The Kinamik Secure Audit Vault helps organizations comply with the following standards:
Payment Card Industry Data Security Standard (PCI DSS)
This is an international industry standard administered by the PCI Council and enforced by the sponsoring credit card brands. It defines a standard baseline level of security to be implemented to protect credit card data. Non-compliance to the standard may result in significant fines and prevention of participation in payment scheme of PCI Council members.
PCI DSS is designed to protect card holder data, detect security breaches and react appropriately. The Kinamik Secure Audit Vault adds significant value to the monitoring and detection requirements of the standard and can be a differentiating factor especially in responding to legal requirements of handling sensitive data. As an example, it specifically address Section 10.5.5: "Use file integrity monitoring and change detection software on logs to ensure that existing log data cannot be changed without generating alerts (although new data being added should not cause an alert)". There are also other sections that are fully addressed, such as the ones related to controlling access to the log information and having some data mining capabilities.

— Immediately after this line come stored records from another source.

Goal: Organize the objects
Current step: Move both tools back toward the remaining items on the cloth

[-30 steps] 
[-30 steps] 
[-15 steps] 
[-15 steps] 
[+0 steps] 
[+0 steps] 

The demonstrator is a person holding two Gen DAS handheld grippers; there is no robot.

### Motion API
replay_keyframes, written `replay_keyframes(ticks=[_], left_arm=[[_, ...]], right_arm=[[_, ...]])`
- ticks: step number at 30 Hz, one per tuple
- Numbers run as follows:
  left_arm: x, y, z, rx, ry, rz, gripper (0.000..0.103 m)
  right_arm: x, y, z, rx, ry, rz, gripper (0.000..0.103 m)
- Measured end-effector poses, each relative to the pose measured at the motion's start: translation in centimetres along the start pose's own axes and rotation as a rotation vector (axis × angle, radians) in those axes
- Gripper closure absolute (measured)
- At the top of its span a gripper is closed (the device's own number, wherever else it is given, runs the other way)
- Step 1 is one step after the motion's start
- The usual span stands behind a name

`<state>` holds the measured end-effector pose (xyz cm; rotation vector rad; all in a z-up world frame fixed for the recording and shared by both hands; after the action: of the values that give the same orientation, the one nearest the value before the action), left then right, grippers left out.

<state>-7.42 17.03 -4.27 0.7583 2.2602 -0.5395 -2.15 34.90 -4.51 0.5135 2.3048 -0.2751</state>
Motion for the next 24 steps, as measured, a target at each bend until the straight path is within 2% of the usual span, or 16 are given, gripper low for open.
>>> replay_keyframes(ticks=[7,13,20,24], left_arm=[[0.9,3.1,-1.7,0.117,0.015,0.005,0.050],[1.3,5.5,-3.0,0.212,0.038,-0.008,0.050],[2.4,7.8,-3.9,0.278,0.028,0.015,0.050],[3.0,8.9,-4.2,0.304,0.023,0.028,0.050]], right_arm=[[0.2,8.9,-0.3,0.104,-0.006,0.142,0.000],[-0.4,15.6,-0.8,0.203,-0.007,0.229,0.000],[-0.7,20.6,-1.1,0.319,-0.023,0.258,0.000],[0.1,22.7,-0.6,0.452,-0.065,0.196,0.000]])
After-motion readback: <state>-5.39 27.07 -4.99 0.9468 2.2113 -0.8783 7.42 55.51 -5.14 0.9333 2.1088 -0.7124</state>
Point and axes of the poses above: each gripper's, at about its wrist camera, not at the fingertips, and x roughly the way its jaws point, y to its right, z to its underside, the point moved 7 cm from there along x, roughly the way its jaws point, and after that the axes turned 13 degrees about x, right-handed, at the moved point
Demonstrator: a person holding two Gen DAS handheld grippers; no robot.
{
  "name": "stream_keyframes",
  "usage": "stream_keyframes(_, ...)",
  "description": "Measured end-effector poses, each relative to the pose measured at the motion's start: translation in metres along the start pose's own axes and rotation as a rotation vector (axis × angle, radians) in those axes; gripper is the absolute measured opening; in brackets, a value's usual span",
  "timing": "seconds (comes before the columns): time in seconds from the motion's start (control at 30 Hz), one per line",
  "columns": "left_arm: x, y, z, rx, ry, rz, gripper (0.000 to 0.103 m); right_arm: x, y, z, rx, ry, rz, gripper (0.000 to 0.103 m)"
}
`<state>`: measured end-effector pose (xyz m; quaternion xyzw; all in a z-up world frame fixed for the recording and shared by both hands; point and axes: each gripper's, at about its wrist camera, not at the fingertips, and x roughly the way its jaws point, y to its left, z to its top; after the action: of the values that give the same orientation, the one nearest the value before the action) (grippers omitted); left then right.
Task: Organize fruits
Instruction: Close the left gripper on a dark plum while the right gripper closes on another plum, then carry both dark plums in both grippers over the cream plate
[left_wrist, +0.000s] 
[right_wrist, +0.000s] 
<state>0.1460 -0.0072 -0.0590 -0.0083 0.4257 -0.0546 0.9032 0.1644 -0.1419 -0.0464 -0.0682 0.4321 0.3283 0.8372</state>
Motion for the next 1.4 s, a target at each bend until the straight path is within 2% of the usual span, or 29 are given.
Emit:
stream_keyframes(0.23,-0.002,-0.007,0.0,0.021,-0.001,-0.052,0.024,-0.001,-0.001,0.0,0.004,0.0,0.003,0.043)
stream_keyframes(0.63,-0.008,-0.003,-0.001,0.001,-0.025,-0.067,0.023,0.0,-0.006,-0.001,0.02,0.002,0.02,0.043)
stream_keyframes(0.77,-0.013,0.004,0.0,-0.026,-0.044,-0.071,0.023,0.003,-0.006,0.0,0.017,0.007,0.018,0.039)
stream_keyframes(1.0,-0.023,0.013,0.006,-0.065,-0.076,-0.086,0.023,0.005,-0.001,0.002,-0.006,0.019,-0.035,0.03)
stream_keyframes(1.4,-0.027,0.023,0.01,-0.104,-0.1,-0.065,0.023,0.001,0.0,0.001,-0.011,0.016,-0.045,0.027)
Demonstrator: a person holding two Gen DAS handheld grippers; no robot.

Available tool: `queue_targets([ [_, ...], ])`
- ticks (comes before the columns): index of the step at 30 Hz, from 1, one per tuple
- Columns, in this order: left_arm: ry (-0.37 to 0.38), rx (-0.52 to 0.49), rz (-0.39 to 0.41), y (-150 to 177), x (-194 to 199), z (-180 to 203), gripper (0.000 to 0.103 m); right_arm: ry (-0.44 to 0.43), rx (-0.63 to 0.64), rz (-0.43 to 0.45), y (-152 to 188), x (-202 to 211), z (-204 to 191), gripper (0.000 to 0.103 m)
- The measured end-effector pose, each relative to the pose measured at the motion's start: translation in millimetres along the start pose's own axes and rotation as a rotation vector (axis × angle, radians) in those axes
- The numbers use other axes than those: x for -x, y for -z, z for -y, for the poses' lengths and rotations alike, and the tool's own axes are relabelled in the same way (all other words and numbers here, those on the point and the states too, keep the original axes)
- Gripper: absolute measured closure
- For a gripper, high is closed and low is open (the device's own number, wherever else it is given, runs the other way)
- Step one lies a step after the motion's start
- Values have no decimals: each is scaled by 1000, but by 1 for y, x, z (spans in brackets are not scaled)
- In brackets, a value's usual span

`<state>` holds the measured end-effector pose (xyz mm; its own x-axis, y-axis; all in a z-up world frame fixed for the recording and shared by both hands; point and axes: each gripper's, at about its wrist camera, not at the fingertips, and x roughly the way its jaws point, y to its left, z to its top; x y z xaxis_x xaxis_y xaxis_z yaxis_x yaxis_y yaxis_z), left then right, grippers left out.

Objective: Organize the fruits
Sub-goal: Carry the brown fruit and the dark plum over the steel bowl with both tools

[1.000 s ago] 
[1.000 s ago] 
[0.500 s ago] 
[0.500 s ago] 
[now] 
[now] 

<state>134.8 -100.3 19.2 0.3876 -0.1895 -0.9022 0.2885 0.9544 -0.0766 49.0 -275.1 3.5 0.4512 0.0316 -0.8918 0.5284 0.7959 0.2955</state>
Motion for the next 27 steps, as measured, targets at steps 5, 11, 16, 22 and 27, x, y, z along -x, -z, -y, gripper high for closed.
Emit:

BS 10008 Evidential weight and legal admissibility of electronic information
: This standard has been recently releases to ensure the legal admissibility of electronic data. For achieving this, "information needs to be managed by a secure system throughout its lifetime (which can be for many years). Where doubt can be placed on the information, the evidential weight may well be reduced, potentially harming the legal case". The Kinamik Secure Audit Vault facilities compliance by providing a tamper-evident platform in which audit data can be preserved for ensuring its integrity and authenticity. It also provides confidentiality properties by encrypting this sensitive information.